While over-regulation of any industry is not a smart idea, it is good that the government is encouraging more inclusive representation in ads and coming down heavily on brands that might encourage uncouth behaviour, even if mistakenly, said Abhijit Avasthi, co-founder of Sideways Consulting, talking about the inclusive change in ads. While not in favour of surrogate ads, but siding with Parameswaran in saying that if an industry is allowed to flourish and thrive and cater to a market then it should be allowed to promote itself too, he said, “If there is no communication even through surrogate, then how will a brand build? The exact definition of surrogate, too, needs to be defined better.” Avasthi backed censorship by consumers themselves instead of a government body.

“People consume pan masala and then criticise an actor promoting it and then also go and watch their films. So, there is a lot of hypocrisy around it,” he explained.
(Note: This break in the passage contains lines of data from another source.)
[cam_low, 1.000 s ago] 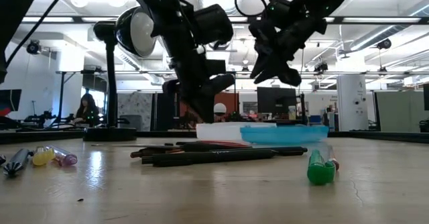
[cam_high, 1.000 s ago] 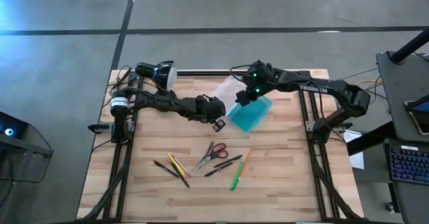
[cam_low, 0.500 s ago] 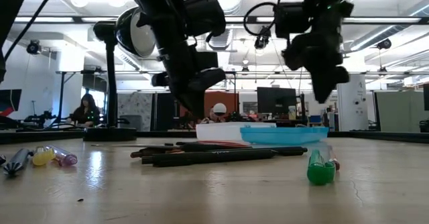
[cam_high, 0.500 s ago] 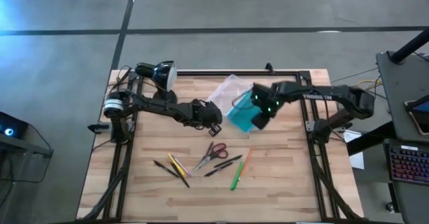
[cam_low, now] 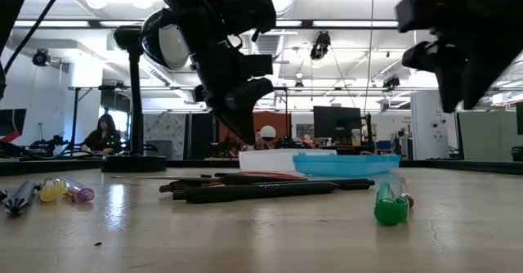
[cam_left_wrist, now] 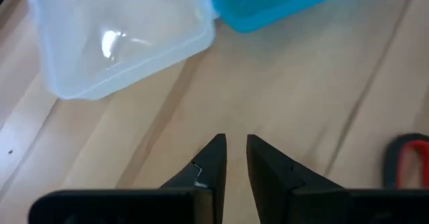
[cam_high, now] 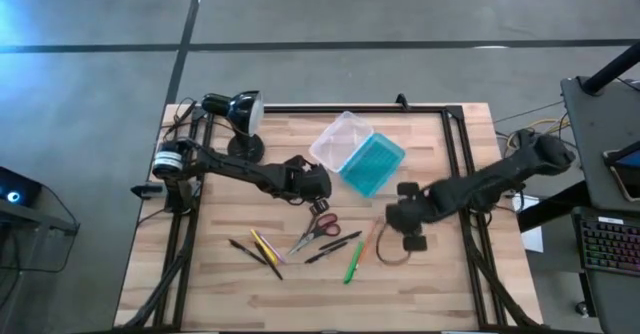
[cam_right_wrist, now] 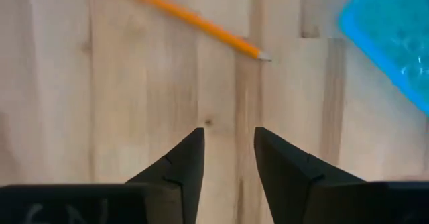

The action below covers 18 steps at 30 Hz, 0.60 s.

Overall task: Pick & place school supplies into a supply box
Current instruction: Put the orange pencil into the supply box

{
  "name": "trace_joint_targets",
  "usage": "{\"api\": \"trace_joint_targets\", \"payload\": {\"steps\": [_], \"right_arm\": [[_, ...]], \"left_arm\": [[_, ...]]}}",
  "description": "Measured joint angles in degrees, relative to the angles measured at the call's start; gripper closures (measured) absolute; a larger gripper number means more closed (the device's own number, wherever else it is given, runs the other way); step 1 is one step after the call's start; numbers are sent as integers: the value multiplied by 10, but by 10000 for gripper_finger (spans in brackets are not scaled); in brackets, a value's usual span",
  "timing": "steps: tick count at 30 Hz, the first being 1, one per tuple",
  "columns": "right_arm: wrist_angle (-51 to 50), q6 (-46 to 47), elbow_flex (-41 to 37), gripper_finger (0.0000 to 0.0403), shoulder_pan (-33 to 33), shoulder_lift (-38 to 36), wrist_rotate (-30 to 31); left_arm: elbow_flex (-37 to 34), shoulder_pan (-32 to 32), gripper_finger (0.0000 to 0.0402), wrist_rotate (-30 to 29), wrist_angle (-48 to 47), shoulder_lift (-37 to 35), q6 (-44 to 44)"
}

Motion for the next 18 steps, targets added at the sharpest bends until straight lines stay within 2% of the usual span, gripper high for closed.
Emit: {"api": "trace_joint_targets", "payload": {"steps": [5, 9, 14, 18], "right_arm": [[48, -113, 0, 255, 30, 68, 11], [75, -180, 3, 249, 16, 111, 12], [74, -156, -4, 258, -18, 113, 13], [78, -65, -16, 276, -32, 59, 12]], "left_arm": [[0, -17, 358, 3, 8, 0, 15], [0, -26, 358, 42, -4, 0, -21], [0, -39, 358, 65, -4, 0, -232], [0, -56, 358, 64, 15, 0, -292]]}}
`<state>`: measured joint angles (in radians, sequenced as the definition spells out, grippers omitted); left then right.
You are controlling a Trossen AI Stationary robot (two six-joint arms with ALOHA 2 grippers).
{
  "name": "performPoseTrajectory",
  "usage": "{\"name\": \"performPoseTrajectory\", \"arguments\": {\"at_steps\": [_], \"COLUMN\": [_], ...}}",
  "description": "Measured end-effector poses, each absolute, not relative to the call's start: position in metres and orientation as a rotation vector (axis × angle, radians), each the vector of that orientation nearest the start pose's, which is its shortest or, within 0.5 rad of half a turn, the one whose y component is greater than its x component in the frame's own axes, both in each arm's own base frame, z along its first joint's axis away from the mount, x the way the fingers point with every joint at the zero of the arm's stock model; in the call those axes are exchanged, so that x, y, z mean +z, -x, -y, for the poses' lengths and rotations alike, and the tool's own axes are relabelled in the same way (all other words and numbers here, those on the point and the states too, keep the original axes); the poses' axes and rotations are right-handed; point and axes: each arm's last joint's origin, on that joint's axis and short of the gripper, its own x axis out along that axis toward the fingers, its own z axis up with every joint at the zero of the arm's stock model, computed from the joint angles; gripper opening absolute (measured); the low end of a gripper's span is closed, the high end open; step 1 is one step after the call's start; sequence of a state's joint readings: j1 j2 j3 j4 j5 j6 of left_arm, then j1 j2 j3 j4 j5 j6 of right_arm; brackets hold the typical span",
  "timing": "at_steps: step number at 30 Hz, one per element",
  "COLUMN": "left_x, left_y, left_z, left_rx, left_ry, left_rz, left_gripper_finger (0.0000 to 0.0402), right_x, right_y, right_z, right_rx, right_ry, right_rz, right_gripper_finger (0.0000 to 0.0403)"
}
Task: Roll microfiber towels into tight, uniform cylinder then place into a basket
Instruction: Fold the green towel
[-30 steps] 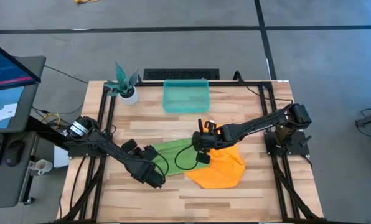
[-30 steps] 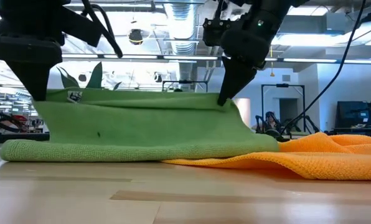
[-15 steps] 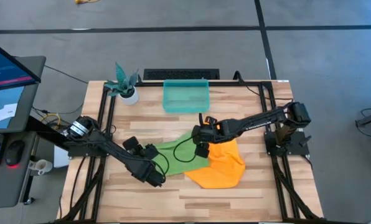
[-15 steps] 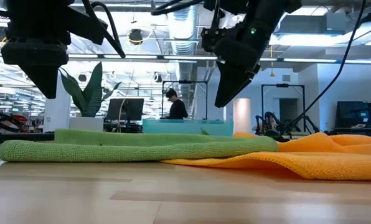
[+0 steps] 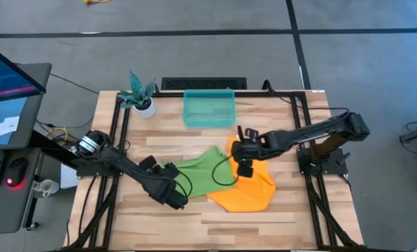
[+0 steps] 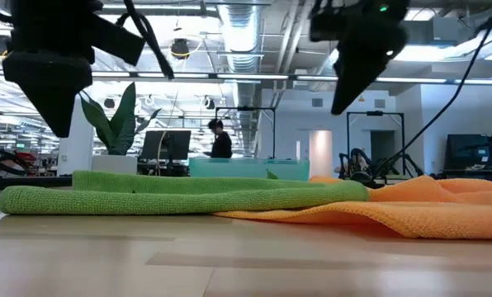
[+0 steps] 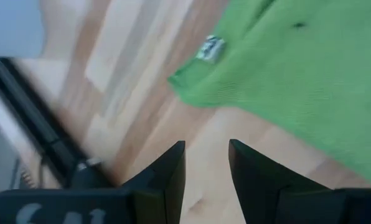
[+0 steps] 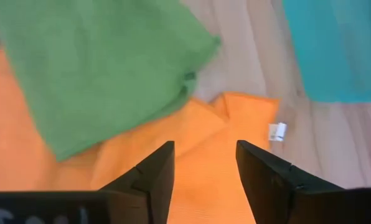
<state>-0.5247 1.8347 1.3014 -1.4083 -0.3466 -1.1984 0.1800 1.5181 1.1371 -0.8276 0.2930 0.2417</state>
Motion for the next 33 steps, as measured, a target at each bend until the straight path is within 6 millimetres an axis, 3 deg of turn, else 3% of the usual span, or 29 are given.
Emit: {"name": "performPoseTrajectory", "arguments": {"at_steps": [5, 9, 17, 25, 33], "left_x": [0.187, 0.179, 0.154, 0.125, 0.122], "left_y": [-0.269, -0.282, -0.302, -0.291, -0.280], "left_z": [0.158, 0.166, 0.164, 0.151, 0.148], "left_rx": [0.712, 0.608, 0.436, 0.400, 0.383], "left_ry": [0.103, 0.134, 0.221, 0.314, 0.241], "left_rz": [-1.318, -1.176, -0.970, -1.009, -1.138], "left_gripper_finger": [0.0112, 0.0109, 0.0109, 0.0109, 0.0109], "right_x": [0.223, 0.198, 0.157, 0.126, 0.121], "right_y": [-0.258, -0.246, -0.250, -0.260, -0.264], "right_z": [-0.048, -0.049, -0.053, -0.048, -0.011], "right_rx": [-0.256, -0.273, -0.220, -0.248, -0.424], "right_ry": [0.004, -0.052, -0.148, -0.148, -0.223], "right_rz": [-1.127, -1.107, -1.165, -1.275, -1.290], "right_gripper_finger": [0.0179, 0.0175, 0.0172, 0.0155, 0.0132]}}
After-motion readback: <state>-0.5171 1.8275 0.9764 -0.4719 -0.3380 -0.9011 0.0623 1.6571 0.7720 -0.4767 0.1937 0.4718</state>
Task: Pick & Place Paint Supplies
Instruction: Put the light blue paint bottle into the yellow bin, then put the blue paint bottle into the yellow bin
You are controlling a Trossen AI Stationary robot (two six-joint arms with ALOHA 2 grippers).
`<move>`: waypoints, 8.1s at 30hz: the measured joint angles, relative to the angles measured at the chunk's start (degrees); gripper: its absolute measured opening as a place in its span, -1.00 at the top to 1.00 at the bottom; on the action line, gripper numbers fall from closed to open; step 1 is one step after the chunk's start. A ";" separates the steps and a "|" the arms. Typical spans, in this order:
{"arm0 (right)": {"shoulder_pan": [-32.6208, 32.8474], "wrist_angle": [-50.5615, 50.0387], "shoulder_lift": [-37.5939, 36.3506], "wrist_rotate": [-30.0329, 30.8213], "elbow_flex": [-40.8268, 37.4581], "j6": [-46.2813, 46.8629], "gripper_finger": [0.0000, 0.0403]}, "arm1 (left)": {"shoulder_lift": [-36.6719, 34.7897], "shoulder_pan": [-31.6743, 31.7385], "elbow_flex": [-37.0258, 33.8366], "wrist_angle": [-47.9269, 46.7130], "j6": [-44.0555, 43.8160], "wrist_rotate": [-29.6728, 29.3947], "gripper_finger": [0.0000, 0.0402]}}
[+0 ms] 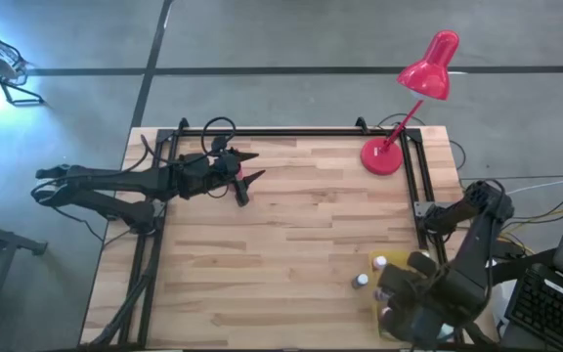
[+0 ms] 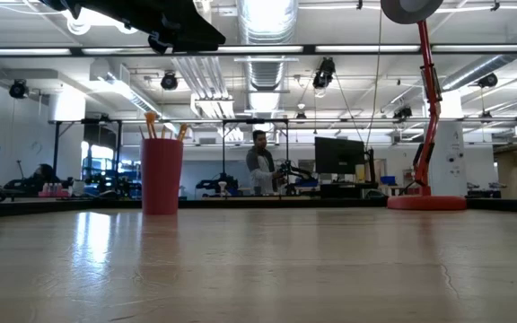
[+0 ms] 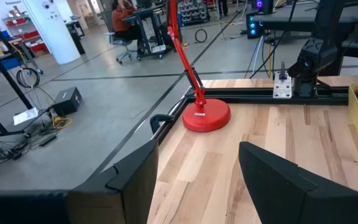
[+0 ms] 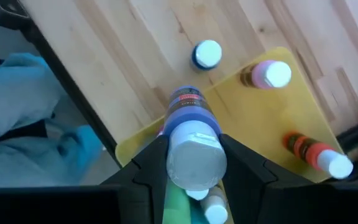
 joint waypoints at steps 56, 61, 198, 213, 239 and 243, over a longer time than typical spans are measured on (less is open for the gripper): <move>-3.84 34.88 -13.62 -10.29 -44.86 -7.02 0.44 | 0.00 0.00 0.00 -0.06 0.00 0.00 -0.14; -3.86 35.07 -13.52 -10.32 -44.61 -7.06 0.44 | 0.00 0.00 0.00 -0.07 0.00 0.00 -0.14; -14.20 23.02 -4.21 -6.44 -24.01 -32.39 -0.14 | 0.00 0.00 0.00 -0.44 -0.02 0.00 -0.14; -14.31 23.02 -2.28 -6.43 -25.60 -30.62 -0.17 | -0.02 0.00 0.00 -0.97 0.00 0.00 -0.14; -14.37 32.51 -2.37 -6.38 -33.90 -29.08 -0.16 | -0.02 0.00 0.00 -0.95 0.00 0.00 -0.14; -14.64 32.69 -2.39 -6.10 -34.05 -27.37 -0.10 | -0.02 0.00 0.00 -0.95 0.00 0.00 -0.14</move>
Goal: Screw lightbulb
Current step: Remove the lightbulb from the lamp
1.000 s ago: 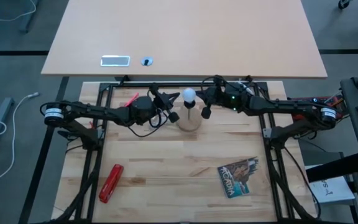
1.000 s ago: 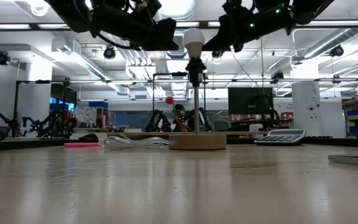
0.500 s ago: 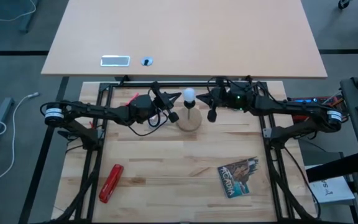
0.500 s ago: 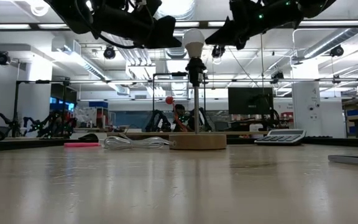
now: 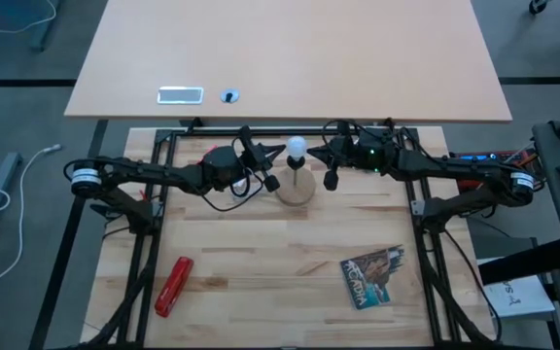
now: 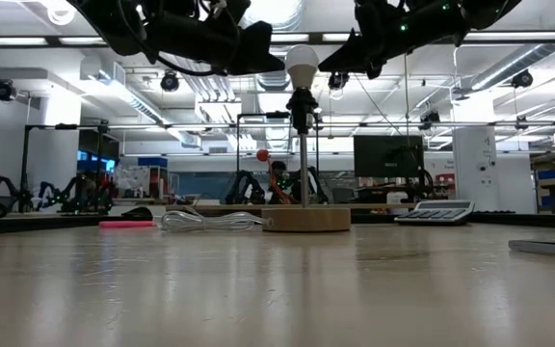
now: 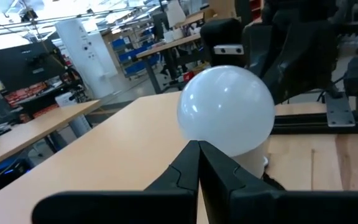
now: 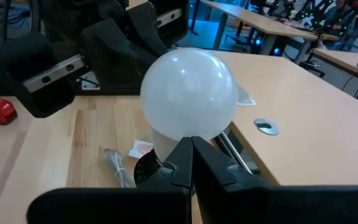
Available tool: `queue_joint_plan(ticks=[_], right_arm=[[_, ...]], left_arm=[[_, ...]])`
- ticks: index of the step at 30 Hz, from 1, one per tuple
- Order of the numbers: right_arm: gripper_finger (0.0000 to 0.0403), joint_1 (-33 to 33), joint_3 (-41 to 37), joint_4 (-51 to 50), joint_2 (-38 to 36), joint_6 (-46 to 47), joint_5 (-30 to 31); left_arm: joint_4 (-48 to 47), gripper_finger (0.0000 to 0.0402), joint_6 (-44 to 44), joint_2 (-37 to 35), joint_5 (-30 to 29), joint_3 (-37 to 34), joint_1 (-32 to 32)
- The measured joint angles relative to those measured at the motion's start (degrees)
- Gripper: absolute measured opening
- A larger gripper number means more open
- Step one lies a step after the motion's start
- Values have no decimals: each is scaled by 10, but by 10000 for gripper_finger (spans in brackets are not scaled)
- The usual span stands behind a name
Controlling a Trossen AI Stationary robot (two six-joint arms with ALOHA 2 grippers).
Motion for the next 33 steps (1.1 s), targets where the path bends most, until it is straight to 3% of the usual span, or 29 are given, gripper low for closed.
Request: queue_joint_plan(ticks=[7,24,33], right_arm=[[0,-1,0,1,1,-12,33],[0,-1,0,19,3,-34,50],[0,0,1,63,60,-35,51]], left_arm=[[5,0,-8,0,16,0,-2],[7,0,-31,0,58,0,-2],[7,0,-39,0,57,0,-5]])
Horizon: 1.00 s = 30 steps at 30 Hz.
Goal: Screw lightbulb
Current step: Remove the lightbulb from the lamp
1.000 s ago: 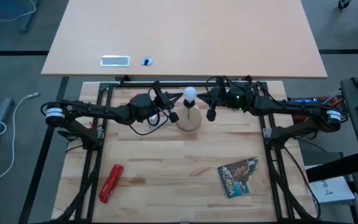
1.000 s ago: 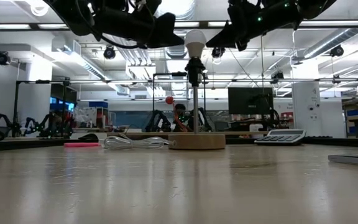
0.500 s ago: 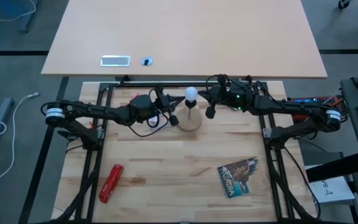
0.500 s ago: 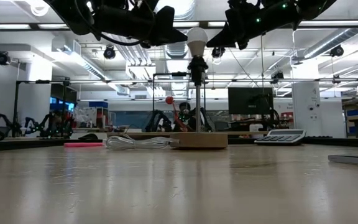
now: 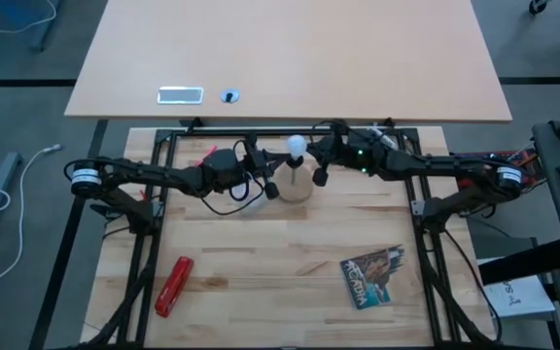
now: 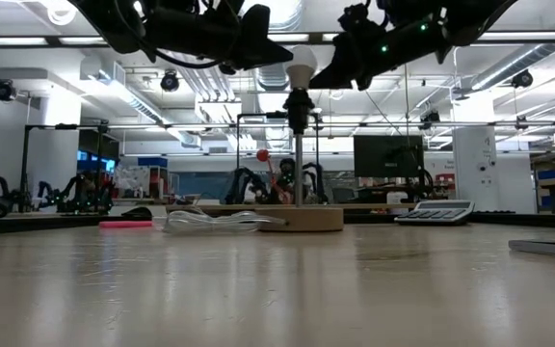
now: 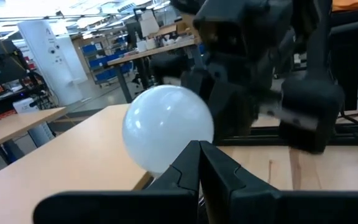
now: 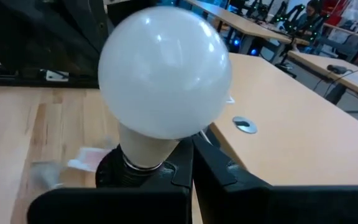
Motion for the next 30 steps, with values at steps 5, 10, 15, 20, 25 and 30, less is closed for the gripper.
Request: queue_joint_plan(ticks=[5,10,15,20,25,30], right_arm=[[0,-8,0,18,19,-1,-13],[0,-13,0,-2,9,-1,-11],[0,-13,0,-43,-18,0,-7],[0,-11,0,-76,-46,6,-6],[0,-5,0,-78,-58,16,-23],[0,1,0,-73,-58,20,-43]], left_arm=[[4,0,6,0,-8,0,-7],[-5,0,19,0,-65,0,-18],[-26,0,21,-1,-98,0,-25],[-25,0,49,-2,-178,0,-39],[-25,0,78,-2,-237,0,-42],[-25,0,77,-1,-210,0,-24]])
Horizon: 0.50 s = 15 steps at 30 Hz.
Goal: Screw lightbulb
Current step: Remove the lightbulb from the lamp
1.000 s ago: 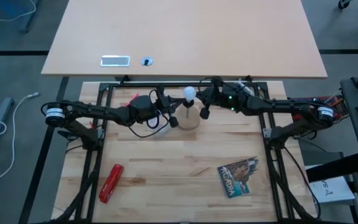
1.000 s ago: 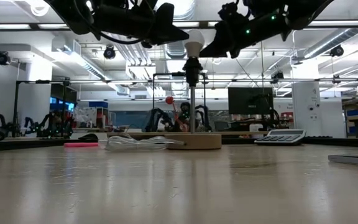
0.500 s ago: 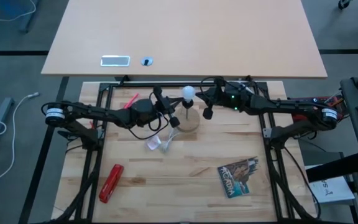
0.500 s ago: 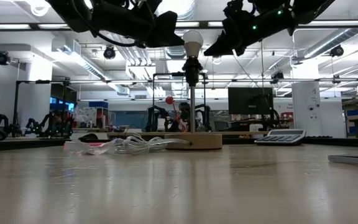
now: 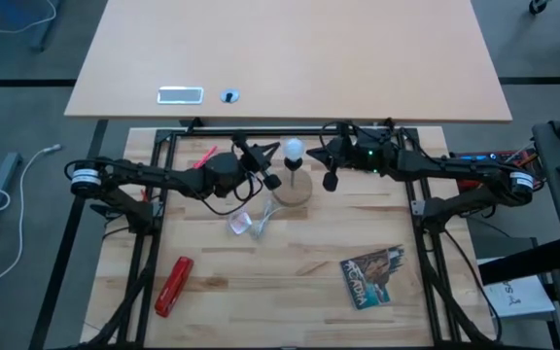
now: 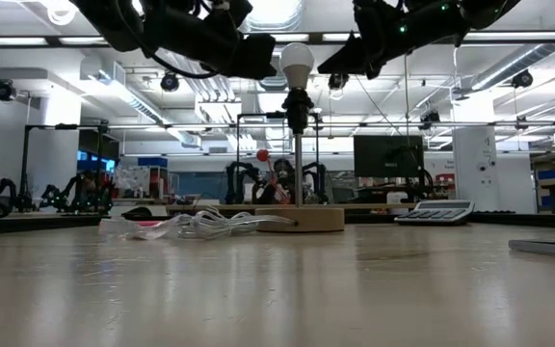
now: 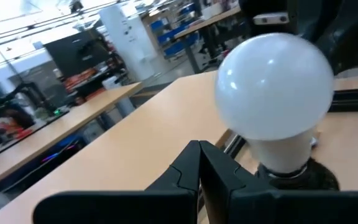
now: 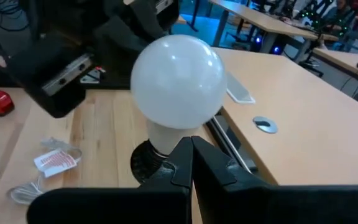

Avasthi suggested that instead of banning ads, the government must educate people through advisories and campaigns and then leave it to the people to decide.

During a recent interview, ad veteran Prahlad Kakkar while commenting on the new regulations had stated that the government decision was in the best interests of consumers, and that only advertising professionals know what is exaggerated and what is misleading, implying that the creative process should be left at the hands of the makers.

With regulations in place, the question also arises: Will regulations impact the creative process of the making of an ad? Subhash Kamath, chairman, Advertising Standards Council of India (Asci), said he personally doesn’t see any threat to the creative process but felt the new norms will only raise the standards of advertising. “Exaggeration and puffery are permitted in advertising, but they have to be presented such that the consumer understands that it’s an exaggeration,” he said, citing the Fevikwik commercial where a man catches fish by putting Fevikwik on a stick. “No one takes it literally and the consumer laughs along with the exaggeration,” he said, adding that the problem arises when a false claim is sought to be passed off as the truth under the cover of exaggeration.

In May, the Asci had also revised its codes for inclusivity in ads by pulling plugs on ads that discriminate against or mock any gender identity, sexual orientation, body shape, age or any kind of physical or mental condition, thus closing the doors on sexist, homophobic and body shaming ads.